The inspiration for NextGenU.org — the world’s first free learning portal co-offering free certificates with distinguished university and governmental partners — came from a Newsweek article in 2001. It focused on the potential for online education, and founder, Dr. Erica Frank, had a vision for democratizing education and began implementing that vision, seven years before Massive Open Online Courses were even whispered about. Many people, particularly in Low- and Middle-Income Countries, do not have access to health education or opportunities for professional development. As the first online platform to offer free, accredited higher education to anyone, anywhere in the world, NextGenU.org is removing barriers and making health education globally accessible.

Our growing independent learning community includes students registered from every country in the world, who benefit from our expertly-created, competency-based courses, free certification, and open-access learning resources. By offering professional enhancement courses for physicians, nurses, and other healthcare providers, we are improving the capacity of the global health workforce in addressing needs in clinical practice, public health, and community health. NextGenU.org facilitates public health education for learners from a variety of settings worldwide by offering a free curriculum for a Master’s Degree in Public Health that is adopted and then contextualized as a curriculum base for new Master’s in Public Health Programs at multiple university sites. NextGenU.org also offers its own volunteer-facilitated public health program at Public Health U where students can study public health topics and receive a Master’s in Public Health through partners at EUCLID University.
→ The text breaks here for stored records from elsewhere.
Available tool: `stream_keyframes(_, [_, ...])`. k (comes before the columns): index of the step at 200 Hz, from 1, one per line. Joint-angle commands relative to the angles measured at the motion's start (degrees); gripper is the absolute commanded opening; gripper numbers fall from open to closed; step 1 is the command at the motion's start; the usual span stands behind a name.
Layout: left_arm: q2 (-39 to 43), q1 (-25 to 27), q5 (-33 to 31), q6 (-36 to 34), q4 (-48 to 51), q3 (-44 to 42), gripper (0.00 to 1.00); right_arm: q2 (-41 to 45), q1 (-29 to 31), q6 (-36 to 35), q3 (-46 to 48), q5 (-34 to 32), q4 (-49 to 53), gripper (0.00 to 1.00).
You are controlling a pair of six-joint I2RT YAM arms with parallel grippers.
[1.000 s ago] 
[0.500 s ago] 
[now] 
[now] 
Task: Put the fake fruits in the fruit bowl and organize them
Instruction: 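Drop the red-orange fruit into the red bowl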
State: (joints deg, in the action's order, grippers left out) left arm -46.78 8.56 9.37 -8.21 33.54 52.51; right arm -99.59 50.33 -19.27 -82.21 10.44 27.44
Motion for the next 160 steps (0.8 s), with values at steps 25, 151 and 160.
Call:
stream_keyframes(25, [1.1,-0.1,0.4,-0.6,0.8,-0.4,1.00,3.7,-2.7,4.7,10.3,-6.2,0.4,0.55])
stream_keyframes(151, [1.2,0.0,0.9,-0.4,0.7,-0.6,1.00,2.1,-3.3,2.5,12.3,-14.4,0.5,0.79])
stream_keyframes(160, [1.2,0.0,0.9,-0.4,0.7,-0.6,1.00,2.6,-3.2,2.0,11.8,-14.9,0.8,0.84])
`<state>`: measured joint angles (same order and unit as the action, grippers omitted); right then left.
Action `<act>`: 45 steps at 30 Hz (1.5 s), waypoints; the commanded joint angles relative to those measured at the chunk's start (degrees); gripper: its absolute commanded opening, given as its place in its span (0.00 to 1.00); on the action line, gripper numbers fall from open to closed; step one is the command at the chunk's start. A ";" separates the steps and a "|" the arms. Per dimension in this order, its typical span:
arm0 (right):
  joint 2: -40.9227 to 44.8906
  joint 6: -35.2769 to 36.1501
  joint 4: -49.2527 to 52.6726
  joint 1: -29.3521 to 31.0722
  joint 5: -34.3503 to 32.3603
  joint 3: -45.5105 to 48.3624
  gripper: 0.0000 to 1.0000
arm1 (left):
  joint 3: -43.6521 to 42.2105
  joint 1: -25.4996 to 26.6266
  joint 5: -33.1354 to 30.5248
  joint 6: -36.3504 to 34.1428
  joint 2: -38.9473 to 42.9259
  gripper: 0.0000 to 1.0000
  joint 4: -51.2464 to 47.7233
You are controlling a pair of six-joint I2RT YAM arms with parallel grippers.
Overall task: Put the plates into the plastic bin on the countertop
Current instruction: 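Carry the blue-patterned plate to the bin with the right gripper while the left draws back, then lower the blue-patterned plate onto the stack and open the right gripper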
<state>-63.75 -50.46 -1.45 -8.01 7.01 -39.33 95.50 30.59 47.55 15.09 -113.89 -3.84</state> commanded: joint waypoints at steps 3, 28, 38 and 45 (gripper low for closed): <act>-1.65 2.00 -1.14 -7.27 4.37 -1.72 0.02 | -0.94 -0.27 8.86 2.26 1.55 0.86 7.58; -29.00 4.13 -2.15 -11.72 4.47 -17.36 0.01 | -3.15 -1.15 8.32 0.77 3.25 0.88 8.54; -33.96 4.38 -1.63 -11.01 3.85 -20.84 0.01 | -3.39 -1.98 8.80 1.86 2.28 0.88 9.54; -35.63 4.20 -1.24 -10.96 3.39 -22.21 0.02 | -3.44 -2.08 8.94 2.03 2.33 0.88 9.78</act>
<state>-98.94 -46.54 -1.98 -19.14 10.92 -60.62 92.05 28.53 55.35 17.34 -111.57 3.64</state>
Through the Addiction Training for Health Professionals Program (ATHP), the Frank Foundation contributes to the creation of courses, curricula, and training programs for physicians and their teams to prevent and treat substance use disorders. With multiple courses directly addressing substance use and mental health, and with substance use information threaded through all courses, the program has been shown to increase knowledge and decrease stigma around substance use issues so that physicians and their teams across specialties can competently prevent and treat substance use disorders. Public health curricula are also a requirement for specializing in preventive medicine, which has a sub-specialty in addiction treatment. The graduate-level public health training, therefore, is a stepping stone to residency programs in prevention, while the substance use and mental health-specific course materials can support psychiatric residency programs whose trainees can also sub-specialize in the treatment of substance use disorders and addiction medicine, and training for primary care providers.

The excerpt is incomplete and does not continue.